# Activity
Go through the records below line by line and report how many lines include "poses", giving the number only.

# The data
☆ ☆ ☆ ☆

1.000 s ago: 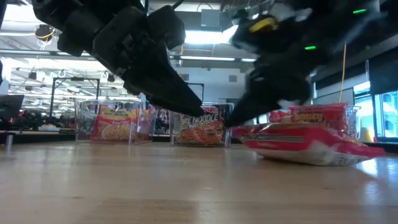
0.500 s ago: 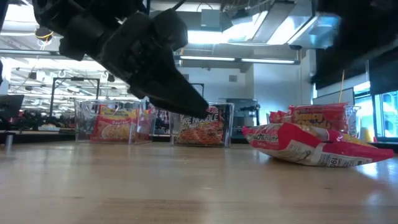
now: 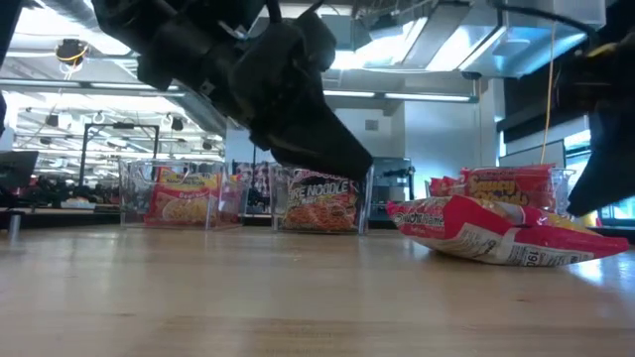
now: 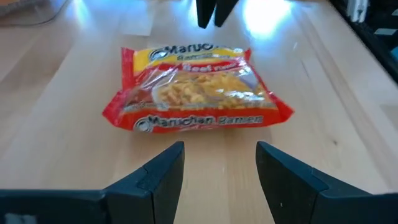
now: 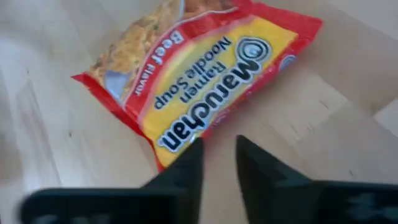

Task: Sort Maruchan noodles
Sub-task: Put the red noodle pack into the left transparent bin

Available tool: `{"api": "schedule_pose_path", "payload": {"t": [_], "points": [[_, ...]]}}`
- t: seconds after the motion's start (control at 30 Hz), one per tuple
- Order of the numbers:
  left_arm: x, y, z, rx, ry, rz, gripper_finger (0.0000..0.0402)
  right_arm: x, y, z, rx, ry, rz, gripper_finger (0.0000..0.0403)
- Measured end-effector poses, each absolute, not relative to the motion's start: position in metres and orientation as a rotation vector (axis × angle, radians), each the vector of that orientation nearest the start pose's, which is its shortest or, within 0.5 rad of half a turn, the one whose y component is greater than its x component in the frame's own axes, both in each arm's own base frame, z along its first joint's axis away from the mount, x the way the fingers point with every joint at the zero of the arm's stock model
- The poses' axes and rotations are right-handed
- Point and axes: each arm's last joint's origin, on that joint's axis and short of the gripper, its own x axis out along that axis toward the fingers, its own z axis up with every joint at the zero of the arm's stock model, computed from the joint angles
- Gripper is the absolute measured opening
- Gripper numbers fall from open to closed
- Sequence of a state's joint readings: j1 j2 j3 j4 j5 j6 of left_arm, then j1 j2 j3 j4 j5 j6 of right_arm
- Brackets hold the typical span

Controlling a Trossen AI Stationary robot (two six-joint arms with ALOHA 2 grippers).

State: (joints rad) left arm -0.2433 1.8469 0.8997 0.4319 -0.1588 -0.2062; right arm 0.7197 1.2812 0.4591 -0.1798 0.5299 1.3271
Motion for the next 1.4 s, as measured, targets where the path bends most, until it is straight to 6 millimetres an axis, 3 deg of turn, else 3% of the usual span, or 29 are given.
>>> {"api": "schedule_pose_path", "payload": {"t": [0.3, 0.43, 0.73, 0.97, 1.4], "points": [[0.360, -0.079, 0.147, -0.098, 0.499, -0.019, 0.0192, 0.170, 0.115, 0.134, 0.807, 0.682, -0.388, 0.0285], [0.363, -0.073, 0.145, -0.107, 0.481, -0.008, 0.0192, 0.174, 0.107, 0.126, 0.848, 0.686, -0.391, 0.0337], [0.382, -0.067, 0.116, -0.120, 0.514, -0.021, 0.0192, 0.173, 0.100, 0.107, 0.918, 0.644, -0.362, 0.0342], [0.398, -0.063, 0.098, -0.132, 0.563, -0.044, 0.0192, 0.185, 0.096, 0.099, 0.963, 0.598, -0.361, 0.0335], [0.399, -0.057, 0.095, -0.151, 0.572, -0.044, 0.0192, 0.208, 0.089, 0.094, 0.924, 0.491, -0.271, 0.0335]]}}
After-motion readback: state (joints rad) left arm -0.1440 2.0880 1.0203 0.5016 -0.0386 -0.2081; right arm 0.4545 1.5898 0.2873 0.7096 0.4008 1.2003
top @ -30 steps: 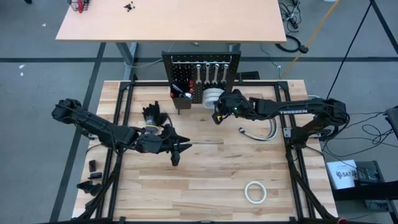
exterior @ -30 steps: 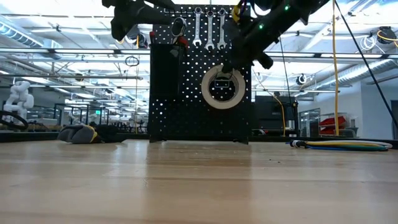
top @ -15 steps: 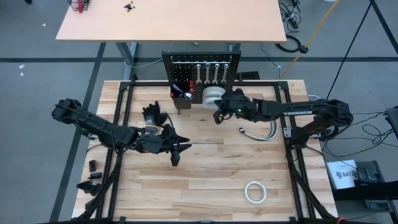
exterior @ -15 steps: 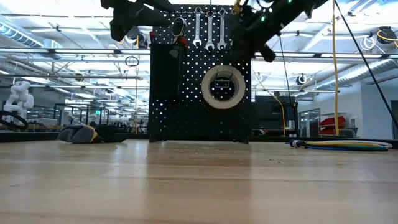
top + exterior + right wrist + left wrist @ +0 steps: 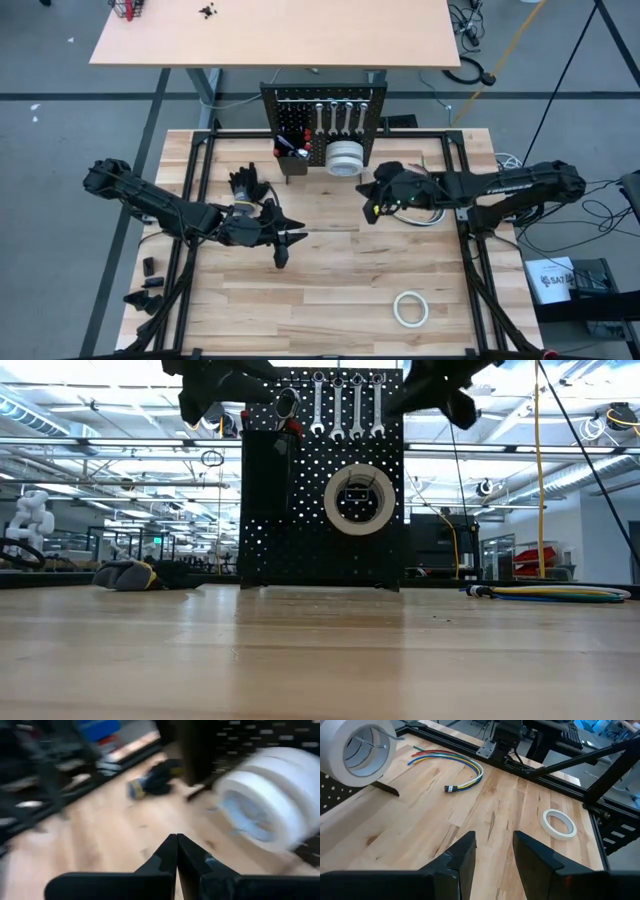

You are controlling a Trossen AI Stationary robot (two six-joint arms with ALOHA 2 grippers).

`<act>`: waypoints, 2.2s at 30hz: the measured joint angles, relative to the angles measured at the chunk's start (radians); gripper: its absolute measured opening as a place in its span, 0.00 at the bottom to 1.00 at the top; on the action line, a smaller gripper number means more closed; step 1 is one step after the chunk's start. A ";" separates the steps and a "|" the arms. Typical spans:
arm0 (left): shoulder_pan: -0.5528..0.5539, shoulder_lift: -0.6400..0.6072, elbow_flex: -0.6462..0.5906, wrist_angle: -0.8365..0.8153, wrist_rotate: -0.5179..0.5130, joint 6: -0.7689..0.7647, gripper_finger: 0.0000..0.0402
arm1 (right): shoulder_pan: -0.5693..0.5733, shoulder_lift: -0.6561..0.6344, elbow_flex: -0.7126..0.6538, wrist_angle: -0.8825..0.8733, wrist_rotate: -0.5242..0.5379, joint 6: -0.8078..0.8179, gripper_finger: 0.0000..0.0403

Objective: Hang tools onto peg board
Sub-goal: Hang the white tape on the peg board

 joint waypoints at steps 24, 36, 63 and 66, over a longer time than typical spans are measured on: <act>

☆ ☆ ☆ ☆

# Finished exercise
2